Daewoong Pharmaceutical Group is speeding up CAPA expansion. In order to speed up its global expansion, it decided to invest 250 billion won in establishing two new factories this year alone. Daewoong Pharmaceutical plans to expand its botulinum toxin production capacity to 3.6 times the previous level by constructing a third plant for Nabota. Daewoong Bio will expand its scope from the production and sales of raw materials and finished pharmaceuticals to the global CDMO business by establishing a new microorganism-only plant.

◆Production capacity increased 3.6 times with the establishment of the 3rd factory in Nabota,
Will the utilization rate decrease to 150%?

According to the pharmaceutical industry on the 4th, Daewoong Pharmaceutical has begun construction of a third plant exclusively for producing Nabota, a botulinum toxin. Daewoong Pharmaceutical plans to complete the construction by 2024 at a cost of 103.6 billion won. The third factory located in Hyangnam-eup, Hwaseong-si, Gyeonggi-do has an annual production capacity of 13 million vials. The production capacity of the existing Nabota Plants 1 and 2 was 5 million vials. This means that after 2024, Nabota production capacity will expand to 3.6 times the current level. Daewoong Pharmaceutical explained that it is setting out to establish a new plant to respond to the expanding global demand for Nabota. Daewoong Pharmaceutical achieved sales of 142.1 billion won with Nabota last year. It increased by 79% compared to 79.6 billion won in 2021. In particular, exports of Nabota increased 2.3 times in one year to 109.8 billion won.

The production capacity of Daewoong Pharmaceutical's Hyangnam plant, including Nabota, has steadily expanded since 2018. It more than doubled in four years from 5.8 billion won in 2018 to 6.2 billion won in 2019, 9.3 billion won in 2020, 10 billion won in 2021, and 14.4 billion won last year. The utilization rate has already exceeded 100%. 159% in 2018, 156% in 2019, 149% in 2020, 143% in 2021, and 165% last year.

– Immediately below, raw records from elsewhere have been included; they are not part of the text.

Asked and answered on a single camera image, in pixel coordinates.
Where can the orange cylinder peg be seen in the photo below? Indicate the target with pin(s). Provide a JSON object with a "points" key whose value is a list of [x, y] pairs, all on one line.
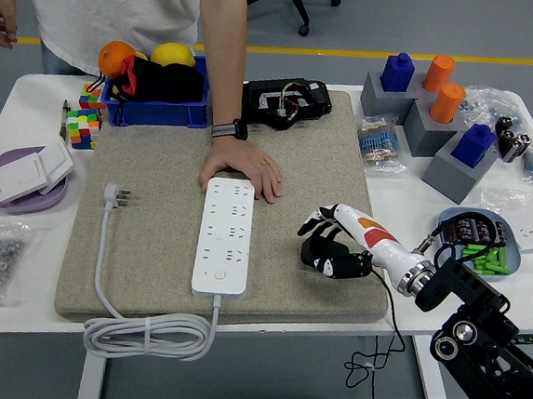
{"points": [[438, 72], [447, 103]]}

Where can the small colourful puzzle cube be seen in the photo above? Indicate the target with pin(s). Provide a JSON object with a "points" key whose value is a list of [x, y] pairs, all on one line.
{"points": [[88, 97]]}

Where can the green battery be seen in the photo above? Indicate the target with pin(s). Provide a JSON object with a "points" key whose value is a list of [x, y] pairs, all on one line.
{"points": [[497, 268], [502, 258], [492, 255], [474, 256], [477, 249]]}

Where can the person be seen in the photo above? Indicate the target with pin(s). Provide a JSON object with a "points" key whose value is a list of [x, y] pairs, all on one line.
{"points": [[115, 4]]}

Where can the black wristband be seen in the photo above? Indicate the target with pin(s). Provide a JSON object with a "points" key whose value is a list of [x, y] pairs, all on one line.
{"points": [[228, 129]]}

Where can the white power strip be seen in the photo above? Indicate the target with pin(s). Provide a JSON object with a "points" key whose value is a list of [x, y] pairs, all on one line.
{"points": [[225, 214]]}

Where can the grey block holder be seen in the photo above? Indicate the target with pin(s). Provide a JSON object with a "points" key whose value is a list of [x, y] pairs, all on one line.
{"points": [[424, 134], [450, 178], [378, 102]]}

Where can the person's left forearm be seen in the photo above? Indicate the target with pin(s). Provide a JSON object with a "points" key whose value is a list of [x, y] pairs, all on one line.
{"points": [[223, 55]]}

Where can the grey-brown mat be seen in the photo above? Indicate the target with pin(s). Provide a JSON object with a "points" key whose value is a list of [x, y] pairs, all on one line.
{"points": [[158, 153]]}

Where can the orange fruit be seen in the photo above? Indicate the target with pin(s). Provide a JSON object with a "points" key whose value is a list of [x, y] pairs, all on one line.
{"points": [[113, 55]]}

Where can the blue bottle-shaped peg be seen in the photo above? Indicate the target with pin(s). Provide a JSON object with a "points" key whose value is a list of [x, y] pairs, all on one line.
{"points": [[473, 145], [397, 73]]}

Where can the purple plate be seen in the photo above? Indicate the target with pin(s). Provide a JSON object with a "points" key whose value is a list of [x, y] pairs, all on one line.
{"points": [[32, 207]]}

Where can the bag of taped resistors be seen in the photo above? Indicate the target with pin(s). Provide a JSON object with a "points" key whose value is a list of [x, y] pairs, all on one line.
{"points": [[378, 144]]}

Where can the light blue plate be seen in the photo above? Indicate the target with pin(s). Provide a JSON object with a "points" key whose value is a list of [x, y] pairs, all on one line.
{"points": [[514, 261]]}

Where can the black office chair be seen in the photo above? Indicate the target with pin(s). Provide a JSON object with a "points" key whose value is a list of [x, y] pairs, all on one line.
{"points": [[304, 29]]}

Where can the large colourful puzzle cube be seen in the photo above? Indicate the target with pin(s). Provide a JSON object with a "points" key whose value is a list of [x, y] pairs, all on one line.
{"points": [[83, 130]]}

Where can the silver pen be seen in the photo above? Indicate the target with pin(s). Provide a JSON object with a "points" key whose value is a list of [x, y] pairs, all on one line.
{"points": [[64, 119]]}

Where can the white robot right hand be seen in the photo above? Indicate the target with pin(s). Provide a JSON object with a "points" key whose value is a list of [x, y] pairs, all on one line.
{"points": [[375, 234]]}

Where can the person's left hand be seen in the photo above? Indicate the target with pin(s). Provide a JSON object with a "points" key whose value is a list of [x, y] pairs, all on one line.
{"points": [[242, 160]]}

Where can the clear plastic bag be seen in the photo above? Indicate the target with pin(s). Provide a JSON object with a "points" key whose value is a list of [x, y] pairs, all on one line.
{"points": [[500, 201]]}

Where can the white table leg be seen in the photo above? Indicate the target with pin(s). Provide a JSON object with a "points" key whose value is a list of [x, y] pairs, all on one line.
{"points": [[90, 385], [427, 386]]}

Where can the large white wall switch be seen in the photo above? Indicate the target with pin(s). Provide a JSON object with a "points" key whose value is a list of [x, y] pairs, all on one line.
{"points": [[18, 180]]}

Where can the clear bag of blue parts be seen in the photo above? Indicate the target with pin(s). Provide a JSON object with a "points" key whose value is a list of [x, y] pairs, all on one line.
{"points": [[490, 102]]}

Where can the small white wall switch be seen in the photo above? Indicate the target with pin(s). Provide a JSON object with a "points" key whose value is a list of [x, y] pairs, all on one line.
{"points": [[57, 160]]}

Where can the yellow lemon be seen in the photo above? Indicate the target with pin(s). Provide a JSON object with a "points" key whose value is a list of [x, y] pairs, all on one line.
{"points": [[172, 53]]}

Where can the blue plastic bin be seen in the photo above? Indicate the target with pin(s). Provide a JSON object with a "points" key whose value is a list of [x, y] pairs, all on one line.
{"points": [[162, 113]]}

The utilization rate of the entire Hyangnam plant is also steadily maintained at 150-160%. This means that even though factories are operating beyond their limits, the situation continues to be difficult to meet demand.

In particular, in February 2021, Daewoong Pharmaceutical's US partner, Evolus, signed a three-way agreement with Medytox and AbbVie to eliminate risks associated with local sales of 'Jubo (Nabota's US product name)', and exports are rapidly increasing. Daewoong Pharmaceutical launched Nabota in the UK in September of last year, aiming to enter the European market in earnest. Daewoong Pharmaceutical obtained product approval from the EC in October 2019. It has been registered in 62 countries around the world so far and plans to release products in 9 European countries, China, Egypt, Chile, Australia, New Zealand, Singapore, and Malaysia. Daewoong Bio, entering the global CDMO business with the construction of a new plant, expects synergy with Daewoong Pharmaceutical. Daewoong Bio also announced an expansion of its production capacity recently. Daewoong Bio announced in January that it would build a microbe-based plant. At the same time, it announced that it would enter the global CDMO business. It plans to expand its business area from the production of existing raw materials and finished drugs.

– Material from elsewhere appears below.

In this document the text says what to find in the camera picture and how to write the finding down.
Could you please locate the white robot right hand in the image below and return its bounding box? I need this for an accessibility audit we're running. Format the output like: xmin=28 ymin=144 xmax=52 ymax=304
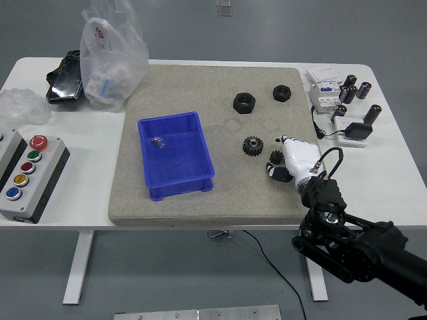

Daewoong Bio is operating its Hyangnam and Anseong factories in Korea. The production capacity of the Hyangnam plant is 200,000 liters per year. It has production lines dedicated to raw materials, UDCA, and Fexuclue, which are raw materials for Ursa. The Anseong plant has an annual production capacity of 400 million tablets and produces Gliatamine, Atorvastatin, and Clopidogrel.

The new plant, with an investment of 146 billion won, is expected to serve as an outpost for the global CDMO business. In the pharmaceutical industry, there is a prospect that the CDMO business structure from Daewoong Pharmaceutical to Daewoong Bio will be completed. Daewoong Pharmaceutical obtained permission for an advanced regenerative medicine cell processing facility from the Ministry of Food and Drug Safety in July last year. Daewoong Pharmaceutical has been able to speed up the development of cell and gene therapy products by obtaining permission for cell processing facilities in addition to the existing high-tech biopharmaceutical manufacturing and management businesses such as human tax cells.

If Daewoong Pharmaceutical's Yongin Bio Center provides services such as the development and quality testing of cell and gene therapy products, it is expected that Daewoong Bio's new plant will be able to complete the CDMO business structure in charge of the production of related products. It is analyzed that both Daewoong Pharmaceutical and Daewoong Bio made a bold investment decision at the group company level in the construction of a new plant. The 103.6 billion won invested in Daewoong Pharmaceutical's new plant construction amounts to 14% of its equity capital (741.2 billion won) at the end of last year. Daewoong Bio plans to invest 40% of its equity capital (365.1 billion won) in the construction of a new plant at the end of last year.